[Supplied material]
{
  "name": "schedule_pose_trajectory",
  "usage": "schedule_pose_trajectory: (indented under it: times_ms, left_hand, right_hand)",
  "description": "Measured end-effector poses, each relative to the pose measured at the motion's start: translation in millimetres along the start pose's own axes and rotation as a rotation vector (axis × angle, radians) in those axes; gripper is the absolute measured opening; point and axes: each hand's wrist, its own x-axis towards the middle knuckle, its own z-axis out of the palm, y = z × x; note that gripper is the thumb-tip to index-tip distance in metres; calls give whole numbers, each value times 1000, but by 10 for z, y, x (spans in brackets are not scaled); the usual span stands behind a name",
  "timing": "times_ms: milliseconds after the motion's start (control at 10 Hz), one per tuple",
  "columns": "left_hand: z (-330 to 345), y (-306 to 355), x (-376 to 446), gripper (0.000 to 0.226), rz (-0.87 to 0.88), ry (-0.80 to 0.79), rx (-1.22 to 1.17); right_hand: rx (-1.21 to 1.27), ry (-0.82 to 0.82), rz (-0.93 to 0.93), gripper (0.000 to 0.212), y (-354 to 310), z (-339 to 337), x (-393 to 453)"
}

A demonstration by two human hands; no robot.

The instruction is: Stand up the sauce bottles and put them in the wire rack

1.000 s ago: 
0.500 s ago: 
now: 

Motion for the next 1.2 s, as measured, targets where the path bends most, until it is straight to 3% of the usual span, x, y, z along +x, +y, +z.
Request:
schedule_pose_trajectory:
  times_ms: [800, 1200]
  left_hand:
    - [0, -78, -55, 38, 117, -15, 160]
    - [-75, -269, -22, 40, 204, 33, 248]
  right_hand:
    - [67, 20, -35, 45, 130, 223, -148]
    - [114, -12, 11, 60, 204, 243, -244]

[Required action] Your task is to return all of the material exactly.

[Output]
{
  "name": "schedule_pose_trajectory",
  "usage": "schedule_pose_trajectory: (indented under it: times_ms, left_hand, right_hand)",
  "description": "Measured end-effector poses, each relative to the pose measured at the motion's start: translation in millimetres along the start pose's own axes and rotation as a rotation vector (axis × angle, radians) in those axes; gripper is the absolute measured opening; point and axes: each hand's wrist, its own x-axis towards the middle knuckle, its own z-axis out of the palm, y = z × x; note that gripper is the thumb-tip to index-tip distance in metres; calls give whole numbers, each value times 1000, but by 10 for z, y, x (spans in brackets are not scaled); the usual span stands behind a name",
  "timing": "times_ms: milliseconds after the motion's start (control at 10 Hz), one per tuple",
  "columns": "left_hand: z (-330 to 345), y (-306 to 355), x (-376 to 446), gripper (0.000 to 0.226), rz (-0.87 to 0.88), ry (-0.80 to 0.79), rx (-1.22 to 1.17); right_hand: rx (-1.21 to 1.27), ry (-0.82 to 0.82), rz (-0.93 to 0.93), gripper (0.000 to 0.212), y (-354 to 310), z (-339 to 337), x (-393 to 453)"
}

A demonstration by two human hands; no robot.

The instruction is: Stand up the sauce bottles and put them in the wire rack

1.000 s ago: 
0.500 s ago: 
now: 

Motion for the next 1.2 s, as measured, targets where the path bends most, until it is straight to 3% of the usual span, x, y, z along +x, +y, +z.
Request:
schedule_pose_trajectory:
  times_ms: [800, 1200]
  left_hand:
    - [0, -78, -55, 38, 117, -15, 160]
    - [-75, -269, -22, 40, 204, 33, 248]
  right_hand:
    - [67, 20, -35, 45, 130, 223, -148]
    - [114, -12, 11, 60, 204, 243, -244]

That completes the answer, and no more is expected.